Saved data entries
• • • • • • •

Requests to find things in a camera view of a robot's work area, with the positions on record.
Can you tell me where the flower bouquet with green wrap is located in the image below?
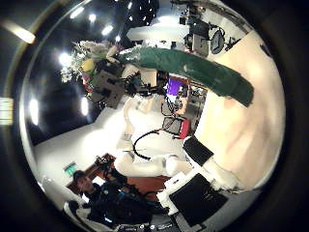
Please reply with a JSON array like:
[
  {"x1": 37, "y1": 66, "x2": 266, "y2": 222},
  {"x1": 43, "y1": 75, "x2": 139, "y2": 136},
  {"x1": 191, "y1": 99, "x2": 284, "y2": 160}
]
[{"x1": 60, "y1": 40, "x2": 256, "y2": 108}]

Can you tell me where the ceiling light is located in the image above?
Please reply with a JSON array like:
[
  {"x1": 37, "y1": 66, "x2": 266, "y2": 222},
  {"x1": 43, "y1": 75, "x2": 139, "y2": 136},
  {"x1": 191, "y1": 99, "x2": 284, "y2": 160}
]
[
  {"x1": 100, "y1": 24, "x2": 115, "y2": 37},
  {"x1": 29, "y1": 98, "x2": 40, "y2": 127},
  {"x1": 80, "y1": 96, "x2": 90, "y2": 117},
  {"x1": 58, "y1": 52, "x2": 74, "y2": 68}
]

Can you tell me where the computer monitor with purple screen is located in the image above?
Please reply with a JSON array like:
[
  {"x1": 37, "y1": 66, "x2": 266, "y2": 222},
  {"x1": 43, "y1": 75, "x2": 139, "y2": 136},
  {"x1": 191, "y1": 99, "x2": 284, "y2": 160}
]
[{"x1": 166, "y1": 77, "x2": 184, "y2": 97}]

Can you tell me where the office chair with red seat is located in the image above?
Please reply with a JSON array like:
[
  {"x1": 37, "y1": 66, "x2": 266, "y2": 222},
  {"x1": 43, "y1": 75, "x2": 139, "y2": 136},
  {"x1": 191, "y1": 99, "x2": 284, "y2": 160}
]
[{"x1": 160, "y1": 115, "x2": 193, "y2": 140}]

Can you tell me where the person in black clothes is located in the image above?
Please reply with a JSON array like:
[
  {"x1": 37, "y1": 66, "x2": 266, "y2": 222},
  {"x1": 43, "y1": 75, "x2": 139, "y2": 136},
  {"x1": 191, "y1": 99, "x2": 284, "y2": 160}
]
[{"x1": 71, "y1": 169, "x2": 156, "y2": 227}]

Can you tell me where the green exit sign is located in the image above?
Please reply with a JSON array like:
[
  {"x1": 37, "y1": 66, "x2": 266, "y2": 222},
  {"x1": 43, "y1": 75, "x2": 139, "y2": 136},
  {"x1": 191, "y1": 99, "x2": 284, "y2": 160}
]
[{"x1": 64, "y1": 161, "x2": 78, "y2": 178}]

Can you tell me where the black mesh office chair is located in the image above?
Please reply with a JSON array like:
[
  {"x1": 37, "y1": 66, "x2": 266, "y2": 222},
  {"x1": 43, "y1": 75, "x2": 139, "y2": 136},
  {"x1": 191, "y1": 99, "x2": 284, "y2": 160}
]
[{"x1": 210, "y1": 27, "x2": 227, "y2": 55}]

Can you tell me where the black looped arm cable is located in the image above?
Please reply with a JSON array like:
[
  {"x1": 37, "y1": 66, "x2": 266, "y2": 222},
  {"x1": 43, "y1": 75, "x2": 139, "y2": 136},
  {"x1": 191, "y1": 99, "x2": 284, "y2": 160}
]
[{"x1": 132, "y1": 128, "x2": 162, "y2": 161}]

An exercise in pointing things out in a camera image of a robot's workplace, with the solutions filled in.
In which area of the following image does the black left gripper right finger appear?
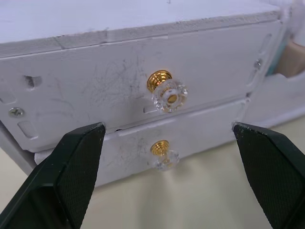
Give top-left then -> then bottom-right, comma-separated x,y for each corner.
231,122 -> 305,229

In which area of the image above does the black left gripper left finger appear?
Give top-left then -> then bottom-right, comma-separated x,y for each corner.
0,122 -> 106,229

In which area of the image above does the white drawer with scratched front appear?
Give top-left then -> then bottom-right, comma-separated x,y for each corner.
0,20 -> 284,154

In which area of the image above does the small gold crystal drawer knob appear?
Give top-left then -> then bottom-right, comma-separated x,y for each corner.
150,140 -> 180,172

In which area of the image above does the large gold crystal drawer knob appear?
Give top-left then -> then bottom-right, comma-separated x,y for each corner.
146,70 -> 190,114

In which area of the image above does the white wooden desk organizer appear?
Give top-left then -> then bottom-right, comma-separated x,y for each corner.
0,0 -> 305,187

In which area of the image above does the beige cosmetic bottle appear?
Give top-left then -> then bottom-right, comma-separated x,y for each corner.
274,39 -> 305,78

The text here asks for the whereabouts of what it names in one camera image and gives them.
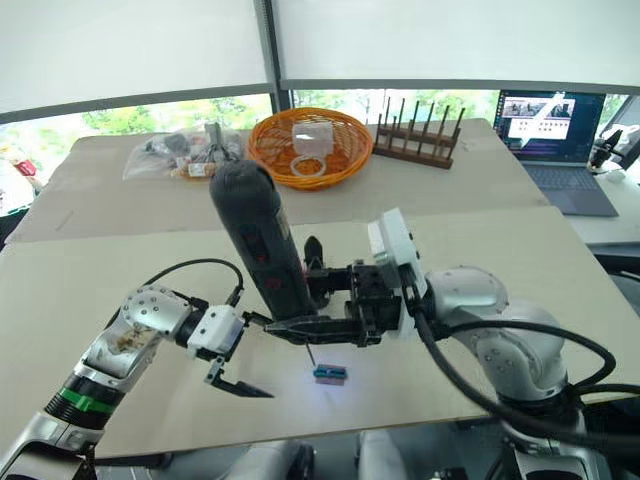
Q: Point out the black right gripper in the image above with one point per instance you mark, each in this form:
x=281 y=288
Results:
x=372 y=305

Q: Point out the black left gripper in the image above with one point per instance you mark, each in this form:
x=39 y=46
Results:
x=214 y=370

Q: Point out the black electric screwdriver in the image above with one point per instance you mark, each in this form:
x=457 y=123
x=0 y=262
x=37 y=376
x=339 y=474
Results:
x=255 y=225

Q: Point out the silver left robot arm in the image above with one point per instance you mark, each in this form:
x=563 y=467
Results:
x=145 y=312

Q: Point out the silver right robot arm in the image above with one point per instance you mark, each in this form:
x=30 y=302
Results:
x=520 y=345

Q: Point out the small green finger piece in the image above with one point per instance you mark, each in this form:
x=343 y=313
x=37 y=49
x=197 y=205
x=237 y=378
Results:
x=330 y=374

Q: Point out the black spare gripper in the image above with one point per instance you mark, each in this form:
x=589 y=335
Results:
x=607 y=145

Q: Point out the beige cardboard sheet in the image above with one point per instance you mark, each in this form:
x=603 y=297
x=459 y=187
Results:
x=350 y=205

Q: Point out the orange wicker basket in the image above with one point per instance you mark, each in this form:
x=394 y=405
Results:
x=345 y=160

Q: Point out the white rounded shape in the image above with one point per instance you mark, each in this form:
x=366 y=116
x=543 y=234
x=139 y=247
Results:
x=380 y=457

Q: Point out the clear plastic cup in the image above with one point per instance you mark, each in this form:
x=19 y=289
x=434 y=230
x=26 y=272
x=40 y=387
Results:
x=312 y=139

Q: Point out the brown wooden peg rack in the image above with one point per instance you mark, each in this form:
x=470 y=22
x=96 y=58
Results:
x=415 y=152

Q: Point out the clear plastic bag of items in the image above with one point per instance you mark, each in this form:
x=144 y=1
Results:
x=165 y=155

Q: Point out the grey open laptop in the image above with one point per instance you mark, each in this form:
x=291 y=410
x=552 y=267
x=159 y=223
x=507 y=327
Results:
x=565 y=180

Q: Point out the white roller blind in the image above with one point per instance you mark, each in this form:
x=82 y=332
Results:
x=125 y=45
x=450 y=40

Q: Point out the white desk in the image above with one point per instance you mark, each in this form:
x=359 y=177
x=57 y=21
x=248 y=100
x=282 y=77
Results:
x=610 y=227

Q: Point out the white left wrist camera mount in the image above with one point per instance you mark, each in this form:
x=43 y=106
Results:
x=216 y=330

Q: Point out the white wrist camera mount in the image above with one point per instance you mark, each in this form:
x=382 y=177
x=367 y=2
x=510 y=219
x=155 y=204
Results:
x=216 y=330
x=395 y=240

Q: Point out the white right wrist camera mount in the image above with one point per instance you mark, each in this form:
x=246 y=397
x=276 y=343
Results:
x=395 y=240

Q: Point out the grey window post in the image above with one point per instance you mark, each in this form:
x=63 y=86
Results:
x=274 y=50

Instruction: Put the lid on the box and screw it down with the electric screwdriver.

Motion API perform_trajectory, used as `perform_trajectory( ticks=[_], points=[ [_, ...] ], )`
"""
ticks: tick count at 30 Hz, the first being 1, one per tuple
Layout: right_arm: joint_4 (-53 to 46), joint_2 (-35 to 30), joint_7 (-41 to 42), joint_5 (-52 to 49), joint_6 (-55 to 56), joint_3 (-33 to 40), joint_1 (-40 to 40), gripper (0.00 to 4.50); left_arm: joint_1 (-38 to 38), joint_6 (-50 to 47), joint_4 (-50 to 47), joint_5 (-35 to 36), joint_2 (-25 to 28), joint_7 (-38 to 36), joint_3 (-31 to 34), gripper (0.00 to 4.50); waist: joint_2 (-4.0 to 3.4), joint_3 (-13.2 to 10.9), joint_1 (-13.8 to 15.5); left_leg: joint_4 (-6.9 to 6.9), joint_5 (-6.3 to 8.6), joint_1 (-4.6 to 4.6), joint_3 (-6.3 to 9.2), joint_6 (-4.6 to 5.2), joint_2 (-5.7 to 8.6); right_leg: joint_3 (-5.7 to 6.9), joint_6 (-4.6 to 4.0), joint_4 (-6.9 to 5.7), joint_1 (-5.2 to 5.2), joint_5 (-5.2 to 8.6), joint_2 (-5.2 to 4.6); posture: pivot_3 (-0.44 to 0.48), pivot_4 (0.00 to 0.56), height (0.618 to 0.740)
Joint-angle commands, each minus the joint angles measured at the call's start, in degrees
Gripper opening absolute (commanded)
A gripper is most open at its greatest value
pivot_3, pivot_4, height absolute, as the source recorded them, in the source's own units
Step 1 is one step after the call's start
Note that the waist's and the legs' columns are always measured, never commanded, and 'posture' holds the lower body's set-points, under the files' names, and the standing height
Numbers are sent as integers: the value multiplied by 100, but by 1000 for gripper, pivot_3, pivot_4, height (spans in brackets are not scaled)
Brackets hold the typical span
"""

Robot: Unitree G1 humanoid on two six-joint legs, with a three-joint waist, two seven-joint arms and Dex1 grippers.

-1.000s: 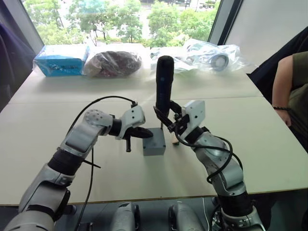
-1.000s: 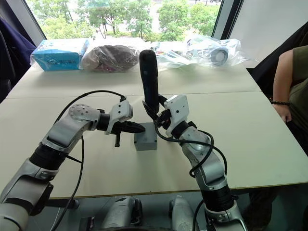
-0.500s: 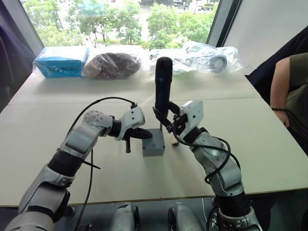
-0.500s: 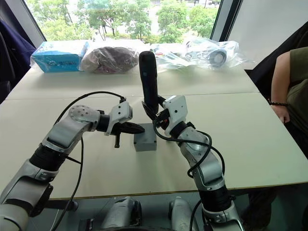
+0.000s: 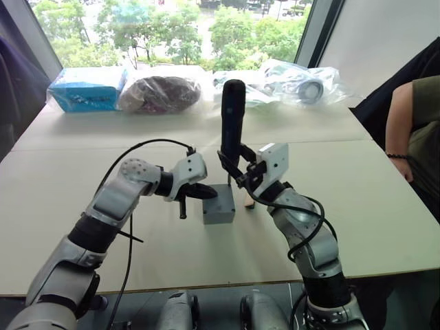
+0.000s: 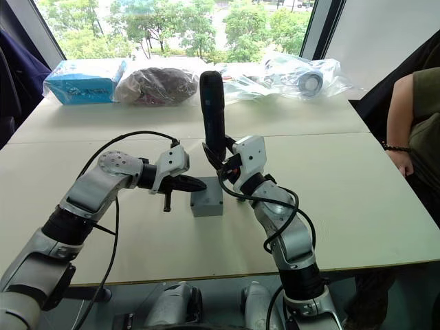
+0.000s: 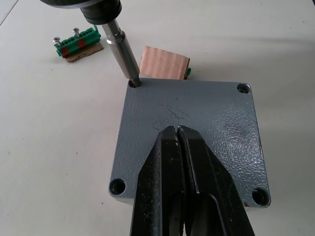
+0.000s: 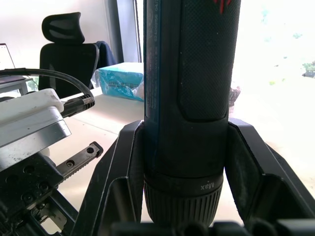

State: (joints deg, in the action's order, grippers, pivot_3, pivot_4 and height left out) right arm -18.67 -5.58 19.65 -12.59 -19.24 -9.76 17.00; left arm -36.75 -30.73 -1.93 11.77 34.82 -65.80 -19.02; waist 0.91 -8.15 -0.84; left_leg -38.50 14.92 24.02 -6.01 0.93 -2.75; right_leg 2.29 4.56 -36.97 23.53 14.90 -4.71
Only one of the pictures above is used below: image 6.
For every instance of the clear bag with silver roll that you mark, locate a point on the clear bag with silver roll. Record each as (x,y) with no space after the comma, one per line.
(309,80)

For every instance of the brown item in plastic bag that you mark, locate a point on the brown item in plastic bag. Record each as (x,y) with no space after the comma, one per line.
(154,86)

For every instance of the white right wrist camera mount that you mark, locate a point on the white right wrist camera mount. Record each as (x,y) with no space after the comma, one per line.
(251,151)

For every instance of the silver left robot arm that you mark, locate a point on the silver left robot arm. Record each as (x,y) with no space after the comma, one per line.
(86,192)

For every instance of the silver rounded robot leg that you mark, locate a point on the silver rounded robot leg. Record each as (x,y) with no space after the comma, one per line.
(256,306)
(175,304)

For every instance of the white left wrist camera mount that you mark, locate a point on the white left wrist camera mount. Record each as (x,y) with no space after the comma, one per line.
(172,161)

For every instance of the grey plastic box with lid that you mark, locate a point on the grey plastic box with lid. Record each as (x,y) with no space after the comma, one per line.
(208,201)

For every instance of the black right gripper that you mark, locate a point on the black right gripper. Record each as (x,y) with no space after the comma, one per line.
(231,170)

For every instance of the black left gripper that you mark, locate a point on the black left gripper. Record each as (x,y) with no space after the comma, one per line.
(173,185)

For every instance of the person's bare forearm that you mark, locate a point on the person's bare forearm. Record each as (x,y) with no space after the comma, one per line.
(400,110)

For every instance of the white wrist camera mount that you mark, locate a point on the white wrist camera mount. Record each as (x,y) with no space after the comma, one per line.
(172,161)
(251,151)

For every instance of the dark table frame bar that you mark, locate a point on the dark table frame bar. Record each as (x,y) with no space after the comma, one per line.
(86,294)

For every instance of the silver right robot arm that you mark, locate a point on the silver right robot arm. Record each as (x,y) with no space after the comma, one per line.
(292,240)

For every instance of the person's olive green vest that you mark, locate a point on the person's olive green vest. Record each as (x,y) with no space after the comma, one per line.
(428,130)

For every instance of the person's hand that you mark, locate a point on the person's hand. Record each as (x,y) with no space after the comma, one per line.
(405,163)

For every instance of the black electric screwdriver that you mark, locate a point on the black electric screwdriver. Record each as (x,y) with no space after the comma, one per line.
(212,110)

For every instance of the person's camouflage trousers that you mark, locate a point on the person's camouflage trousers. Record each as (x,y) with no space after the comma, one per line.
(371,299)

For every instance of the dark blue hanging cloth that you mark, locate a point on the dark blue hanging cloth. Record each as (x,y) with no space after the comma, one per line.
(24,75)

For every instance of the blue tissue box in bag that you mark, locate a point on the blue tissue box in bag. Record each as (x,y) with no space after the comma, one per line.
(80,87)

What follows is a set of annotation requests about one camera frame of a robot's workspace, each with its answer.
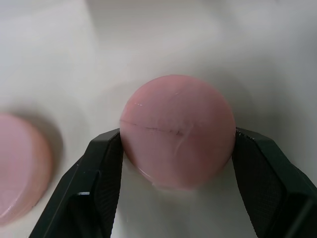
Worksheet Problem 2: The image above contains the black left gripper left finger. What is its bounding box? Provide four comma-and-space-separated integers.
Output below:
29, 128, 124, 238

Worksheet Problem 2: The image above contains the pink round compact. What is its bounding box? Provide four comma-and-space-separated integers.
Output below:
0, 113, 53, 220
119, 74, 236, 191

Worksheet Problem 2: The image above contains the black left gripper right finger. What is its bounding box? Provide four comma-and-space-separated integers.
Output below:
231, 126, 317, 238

• • • • • • •

→ **What you need to do**:
Count every line in the data that contains the word "tell", then give that count and nothing else.

→ **Answer box**:
8